> Exercise details
All lines below containing "clear" are to be listed.

(Records from a collection)
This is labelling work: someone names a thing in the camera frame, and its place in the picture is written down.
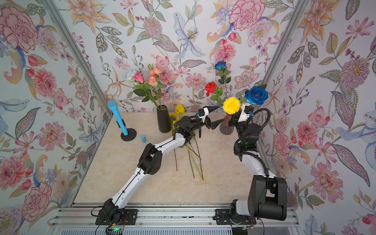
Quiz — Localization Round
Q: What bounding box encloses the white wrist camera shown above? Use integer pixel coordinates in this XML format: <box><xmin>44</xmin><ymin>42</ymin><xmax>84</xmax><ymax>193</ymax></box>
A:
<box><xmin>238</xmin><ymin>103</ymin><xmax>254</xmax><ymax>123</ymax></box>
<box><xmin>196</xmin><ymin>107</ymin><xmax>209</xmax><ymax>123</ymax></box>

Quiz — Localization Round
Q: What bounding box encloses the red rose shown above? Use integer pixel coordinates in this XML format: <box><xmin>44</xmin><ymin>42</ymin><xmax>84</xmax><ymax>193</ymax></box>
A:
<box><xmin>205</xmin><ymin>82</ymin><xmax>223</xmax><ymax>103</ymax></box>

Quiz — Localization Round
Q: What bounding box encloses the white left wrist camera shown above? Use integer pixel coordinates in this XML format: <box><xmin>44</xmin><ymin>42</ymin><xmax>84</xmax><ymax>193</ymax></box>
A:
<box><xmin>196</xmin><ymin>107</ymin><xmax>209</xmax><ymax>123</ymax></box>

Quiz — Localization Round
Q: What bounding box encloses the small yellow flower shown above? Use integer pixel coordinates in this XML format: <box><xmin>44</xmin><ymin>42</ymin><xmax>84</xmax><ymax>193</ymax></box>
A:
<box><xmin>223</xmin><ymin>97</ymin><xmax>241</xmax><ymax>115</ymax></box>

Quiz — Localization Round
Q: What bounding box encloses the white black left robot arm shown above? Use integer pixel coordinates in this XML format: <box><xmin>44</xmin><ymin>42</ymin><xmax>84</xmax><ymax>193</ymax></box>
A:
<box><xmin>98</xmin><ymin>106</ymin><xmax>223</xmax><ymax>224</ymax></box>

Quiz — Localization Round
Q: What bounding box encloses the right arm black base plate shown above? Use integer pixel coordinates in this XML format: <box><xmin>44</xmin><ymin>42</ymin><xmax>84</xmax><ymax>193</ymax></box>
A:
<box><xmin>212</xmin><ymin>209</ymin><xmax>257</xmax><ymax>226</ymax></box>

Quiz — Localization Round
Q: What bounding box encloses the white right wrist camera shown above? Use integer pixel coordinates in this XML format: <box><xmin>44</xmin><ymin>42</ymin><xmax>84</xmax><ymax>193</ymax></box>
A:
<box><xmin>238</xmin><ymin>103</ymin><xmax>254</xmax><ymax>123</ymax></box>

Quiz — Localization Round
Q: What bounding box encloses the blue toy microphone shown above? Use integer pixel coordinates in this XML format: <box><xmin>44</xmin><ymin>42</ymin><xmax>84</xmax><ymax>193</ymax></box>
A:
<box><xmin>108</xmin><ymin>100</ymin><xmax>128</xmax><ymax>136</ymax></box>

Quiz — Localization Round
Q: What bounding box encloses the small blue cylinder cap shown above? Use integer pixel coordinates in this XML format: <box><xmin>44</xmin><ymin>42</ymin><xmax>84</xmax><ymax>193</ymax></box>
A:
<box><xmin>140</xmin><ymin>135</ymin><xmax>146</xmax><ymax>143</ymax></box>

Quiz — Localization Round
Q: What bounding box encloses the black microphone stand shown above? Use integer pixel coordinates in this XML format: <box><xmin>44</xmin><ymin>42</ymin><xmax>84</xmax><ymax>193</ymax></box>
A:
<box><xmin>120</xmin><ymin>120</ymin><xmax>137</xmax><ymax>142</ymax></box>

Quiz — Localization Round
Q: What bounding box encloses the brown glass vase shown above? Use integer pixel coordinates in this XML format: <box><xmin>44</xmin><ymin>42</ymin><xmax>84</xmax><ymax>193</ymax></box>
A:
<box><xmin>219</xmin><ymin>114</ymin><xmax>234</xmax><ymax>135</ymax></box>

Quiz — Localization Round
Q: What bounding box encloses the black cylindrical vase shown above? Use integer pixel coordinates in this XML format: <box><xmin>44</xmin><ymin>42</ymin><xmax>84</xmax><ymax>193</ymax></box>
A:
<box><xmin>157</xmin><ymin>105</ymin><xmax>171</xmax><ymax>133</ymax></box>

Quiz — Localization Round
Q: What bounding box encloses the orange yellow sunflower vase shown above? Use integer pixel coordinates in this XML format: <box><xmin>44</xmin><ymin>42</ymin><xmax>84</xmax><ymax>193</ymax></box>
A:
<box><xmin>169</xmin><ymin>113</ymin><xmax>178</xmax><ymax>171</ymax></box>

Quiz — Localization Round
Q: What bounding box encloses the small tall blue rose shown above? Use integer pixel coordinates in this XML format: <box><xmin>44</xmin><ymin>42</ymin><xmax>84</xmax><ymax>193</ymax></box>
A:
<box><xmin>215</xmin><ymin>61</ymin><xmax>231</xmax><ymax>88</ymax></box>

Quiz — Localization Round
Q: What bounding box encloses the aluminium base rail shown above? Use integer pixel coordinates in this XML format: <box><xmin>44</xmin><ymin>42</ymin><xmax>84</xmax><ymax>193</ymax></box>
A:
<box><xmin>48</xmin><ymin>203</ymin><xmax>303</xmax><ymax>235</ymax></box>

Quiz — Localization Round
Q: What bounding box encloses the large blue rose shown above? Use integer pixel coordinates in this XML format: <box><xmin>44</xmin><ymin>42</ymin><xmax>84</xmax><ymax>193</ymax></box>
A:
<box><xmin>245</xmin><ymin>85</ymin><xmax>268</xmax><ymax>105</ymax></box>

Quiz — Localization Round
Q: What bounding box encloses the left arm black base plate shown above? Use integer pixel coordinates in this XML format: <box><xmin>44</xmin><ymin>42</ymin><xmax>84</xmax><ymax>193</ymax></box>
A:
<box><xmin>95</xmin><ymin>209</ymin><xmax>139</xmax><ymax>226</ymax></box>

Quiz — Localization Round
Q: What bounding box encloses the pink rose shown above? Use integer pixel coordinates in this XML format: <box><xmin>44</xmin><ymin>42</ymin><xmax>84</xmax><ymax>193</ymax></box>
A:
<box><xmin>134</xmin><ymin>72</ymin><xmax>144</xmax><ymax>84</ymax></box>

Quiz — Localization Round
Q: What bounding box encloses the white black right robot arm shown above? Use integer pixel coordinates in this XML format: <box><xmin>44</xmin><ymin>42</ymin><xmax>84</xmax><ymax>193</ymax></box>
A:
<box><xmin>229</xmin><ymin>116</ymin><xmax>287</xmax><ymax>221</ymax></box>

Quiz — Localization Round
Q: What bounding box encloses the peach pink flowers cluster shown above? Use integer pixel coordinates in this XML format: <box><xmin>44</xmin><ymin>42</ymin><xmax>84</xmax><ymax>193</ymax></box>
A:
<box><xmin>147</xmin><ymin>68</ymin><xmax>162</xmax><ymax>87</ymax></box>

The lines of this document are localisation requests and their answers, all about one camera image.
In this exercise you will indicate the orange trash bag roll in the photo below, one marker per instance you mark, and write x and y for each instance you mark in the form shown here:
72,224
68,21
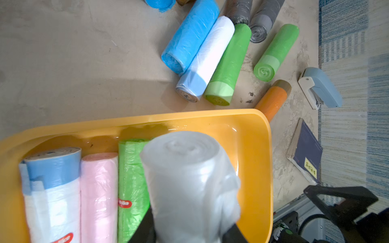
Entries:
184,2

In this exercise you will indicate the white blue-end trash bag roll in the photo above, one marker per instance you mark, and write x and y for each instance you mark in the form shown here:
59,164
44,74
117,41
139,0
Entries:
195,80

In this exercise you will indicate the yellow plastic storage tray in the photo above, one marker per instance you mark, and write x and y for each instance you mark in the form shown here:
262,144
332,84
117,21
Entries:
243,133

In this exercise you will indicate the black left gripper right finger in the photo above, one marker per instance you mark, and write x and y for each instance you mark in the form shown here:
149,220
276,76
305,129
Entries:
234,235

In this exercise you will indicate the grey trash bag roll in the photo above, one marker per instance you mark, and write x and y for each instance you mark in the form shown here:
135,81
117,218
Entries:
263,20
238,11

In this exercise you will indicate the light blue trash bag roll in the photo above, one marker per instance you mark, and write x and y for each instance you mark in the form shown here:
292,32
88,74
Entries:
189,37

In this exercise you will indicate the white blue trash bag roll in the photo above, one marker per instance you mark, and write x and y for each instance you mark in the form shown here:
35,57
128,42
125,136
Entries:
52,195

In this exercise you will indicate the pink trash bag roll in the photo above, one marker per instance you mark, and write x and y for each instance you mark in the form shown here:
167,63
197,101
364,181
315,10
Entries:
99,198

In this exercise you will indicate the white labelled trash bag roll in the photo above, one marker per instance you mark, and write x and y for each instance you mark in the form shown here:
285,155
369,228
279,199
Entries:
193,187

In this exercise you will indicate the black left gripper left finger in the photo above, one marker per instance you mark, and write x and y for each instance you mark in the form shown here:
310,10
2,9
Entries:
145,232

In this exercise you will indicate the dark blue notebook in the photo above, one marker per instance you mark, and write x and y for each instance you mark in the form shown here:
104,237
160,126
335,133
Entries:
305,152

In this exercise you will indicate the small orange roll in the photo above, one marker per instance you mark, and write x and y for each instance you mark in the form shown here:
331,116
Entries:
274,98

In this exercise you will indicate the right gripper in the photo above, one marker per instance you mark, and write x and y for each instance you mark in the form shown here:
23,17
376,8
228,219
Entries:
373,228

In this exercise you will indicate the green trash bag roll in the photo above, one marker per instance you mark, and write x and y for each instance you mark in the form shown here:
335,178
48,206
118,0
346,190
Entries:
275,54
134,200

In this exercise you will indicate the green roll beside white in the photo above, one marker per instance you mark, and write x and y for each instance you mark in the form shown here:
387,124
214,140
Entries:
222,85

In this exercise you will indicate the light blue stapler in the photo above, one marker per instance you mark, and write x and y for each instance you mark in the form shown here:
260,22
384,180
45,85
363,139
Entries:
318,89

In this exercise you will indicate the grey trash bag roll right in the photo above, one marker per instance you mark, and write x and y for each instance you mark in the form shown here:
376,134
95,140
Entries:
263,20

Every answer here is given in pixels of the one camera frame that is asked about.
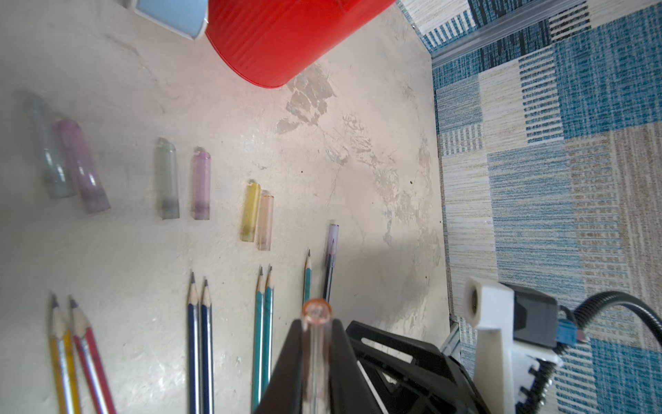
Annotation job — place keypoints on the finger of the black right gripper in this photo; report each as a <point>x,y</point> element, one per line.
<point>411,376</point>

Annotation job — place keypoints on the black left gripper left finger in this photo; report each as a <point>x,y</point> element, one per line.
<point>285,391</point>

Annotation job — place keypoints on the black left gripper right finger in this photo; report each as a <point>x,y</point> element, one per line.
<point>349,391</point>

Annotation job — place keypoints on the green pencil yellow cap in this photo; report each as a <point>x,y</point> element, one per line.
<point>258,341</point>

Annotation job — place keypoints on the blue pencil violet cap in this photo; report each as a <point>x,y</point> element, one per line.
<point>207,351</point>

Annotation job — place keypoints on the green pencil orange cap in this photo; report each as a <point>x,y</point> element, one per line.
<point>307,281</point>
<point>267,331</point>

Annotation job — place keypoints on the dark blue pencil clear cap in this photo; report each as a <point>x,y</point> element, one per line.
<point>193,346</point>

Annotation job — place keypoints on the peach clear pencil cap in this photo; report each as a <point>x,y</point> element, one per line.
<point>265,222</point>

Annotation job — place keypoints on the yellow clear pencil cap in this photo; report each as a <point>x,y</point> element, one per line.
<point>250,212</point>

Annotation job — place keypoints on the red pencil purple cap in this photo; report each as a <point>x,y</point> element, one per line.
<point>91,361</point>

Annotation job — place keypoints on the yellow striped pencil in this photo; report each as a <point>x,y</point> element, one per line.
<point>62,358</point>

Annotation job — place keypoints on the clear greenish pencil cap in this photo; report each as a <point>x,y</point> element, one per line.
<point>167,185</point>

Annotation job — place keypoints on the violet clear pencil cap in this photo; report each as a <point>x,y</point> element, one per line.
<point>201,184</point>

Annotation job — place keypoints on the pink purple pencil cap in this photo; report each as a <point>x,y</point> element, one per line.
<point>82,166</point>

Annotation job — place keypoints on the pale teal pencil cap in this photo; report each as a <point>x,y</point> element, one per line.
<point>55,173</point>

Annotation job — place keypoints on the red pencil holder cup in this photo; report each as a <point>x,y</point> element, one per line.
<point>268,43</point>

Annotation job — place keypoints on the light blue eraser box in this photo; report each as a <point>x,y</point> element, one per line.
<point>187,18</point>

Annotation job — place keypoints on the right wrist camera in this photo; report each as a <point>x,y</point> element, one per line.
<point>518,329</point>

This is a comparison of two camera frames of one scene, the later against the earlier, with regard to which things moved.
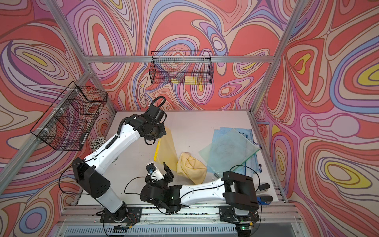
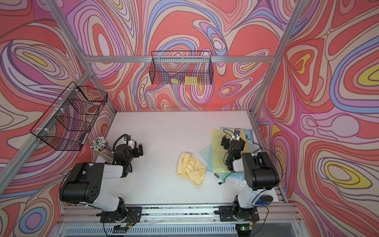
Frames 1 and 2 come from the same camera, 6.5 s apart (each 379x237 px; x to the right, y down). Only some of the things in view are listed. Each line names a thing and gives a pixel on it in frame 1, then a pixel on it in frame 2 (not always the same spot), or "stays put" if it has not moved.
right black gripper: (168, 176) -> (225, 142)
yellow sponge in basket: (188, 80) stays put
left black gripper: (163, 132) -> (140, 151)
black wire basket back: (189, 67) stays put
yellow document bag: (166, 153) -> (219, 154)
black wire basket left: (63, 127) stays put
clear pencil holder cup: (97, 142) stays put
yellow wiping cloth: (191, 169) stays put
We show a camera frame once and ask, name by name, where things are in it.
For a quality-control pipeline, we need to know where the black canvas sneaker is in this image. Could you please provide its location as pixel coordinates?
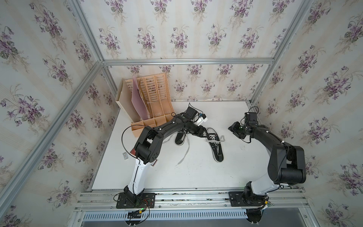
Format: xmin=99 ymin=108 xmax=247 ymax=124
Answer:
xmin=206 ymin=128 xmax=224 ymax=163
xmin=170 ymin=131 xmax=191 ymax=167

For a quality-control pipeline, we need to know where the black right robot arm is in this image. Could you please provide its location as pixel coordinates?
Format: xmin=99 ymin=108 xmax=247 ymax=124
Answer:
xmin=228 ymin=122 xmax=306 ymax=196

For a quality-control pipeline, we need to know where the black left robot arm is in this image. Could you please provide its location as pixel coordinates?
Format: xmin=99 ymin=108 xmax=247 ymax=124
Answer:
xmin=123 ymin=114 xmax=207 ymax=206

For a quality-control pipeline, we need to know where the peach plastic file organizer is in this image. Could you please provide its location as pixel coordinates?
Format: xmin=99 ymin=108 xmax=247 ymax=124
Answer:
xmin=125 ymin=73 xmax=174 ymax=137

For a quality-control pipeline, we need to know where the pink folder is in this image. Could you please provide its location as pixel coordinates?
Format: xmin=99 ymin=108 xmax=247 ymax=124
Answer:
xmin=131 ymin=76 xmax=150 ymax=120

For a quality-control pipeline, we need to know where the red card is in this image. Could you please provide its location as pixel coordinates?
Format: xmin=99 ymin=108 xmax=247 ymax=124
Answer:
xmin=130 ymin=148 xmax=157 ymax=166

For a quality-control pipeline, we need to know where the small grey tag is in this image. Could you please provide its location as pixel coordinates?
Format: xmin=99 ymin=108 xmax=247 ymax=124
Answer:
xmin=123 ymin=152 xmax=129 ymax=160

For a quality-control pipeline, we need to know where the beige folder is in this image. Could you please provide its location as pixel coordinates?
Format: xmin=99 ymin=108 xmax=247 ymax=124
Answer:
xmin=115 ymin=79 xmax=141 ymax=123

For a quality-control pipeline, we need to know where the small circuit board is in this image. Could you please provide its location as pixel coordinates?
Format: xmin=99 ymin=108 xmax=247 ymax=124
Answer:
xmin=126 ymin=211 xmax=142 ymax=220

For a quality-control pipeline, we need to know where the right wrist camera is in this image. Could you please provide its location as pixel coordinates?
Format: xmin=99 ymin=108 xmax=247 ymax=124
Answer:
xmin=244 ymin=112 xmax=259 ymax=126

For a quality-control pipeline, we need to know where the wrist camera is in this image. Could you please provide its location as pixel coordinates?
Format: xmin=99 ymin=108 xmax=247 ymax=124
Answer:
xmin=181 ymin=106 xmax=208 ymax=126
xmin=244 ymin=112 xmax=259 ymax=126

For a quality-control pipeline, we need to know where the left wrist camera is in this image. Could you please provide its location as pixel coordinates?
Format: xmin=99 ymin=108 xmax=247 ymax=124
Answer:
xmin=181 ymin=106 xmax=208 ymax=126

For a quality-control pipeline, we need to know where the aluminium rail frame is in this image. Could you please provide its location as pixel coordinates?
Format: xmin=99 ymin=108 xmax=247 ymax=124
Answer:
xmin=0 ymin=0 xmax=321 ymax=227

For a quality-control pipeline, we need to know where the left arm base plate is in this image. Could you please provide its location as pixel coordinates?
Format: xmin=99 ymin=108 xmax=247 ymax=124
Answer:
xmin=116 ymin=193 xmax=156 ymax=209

> Exercise response
Annotation job — place keypoints on the dark blue pencil clear cap in this photo; report each as a <point>x,y</point> element, one per line.
Annotation job — place keypoints on the peach clear pencil cap in this photo; report each as a <point>x,y</point> element, one per line.
Annotation job — place keypoints on the yellow clear pencil cap in this photo; report each as a <point>x,y</point> element, one per line.
Annotation job — place keypoints on the clear greenish pencil cap in this photo; report each as a <point>x,y</point> element, one per line.
Annotation job — place keypoints on the violet clear pencil cap in this photo; report each as a <point>x,y</point> element, one per line.
clear pencil holder cup: (97, 142) stays put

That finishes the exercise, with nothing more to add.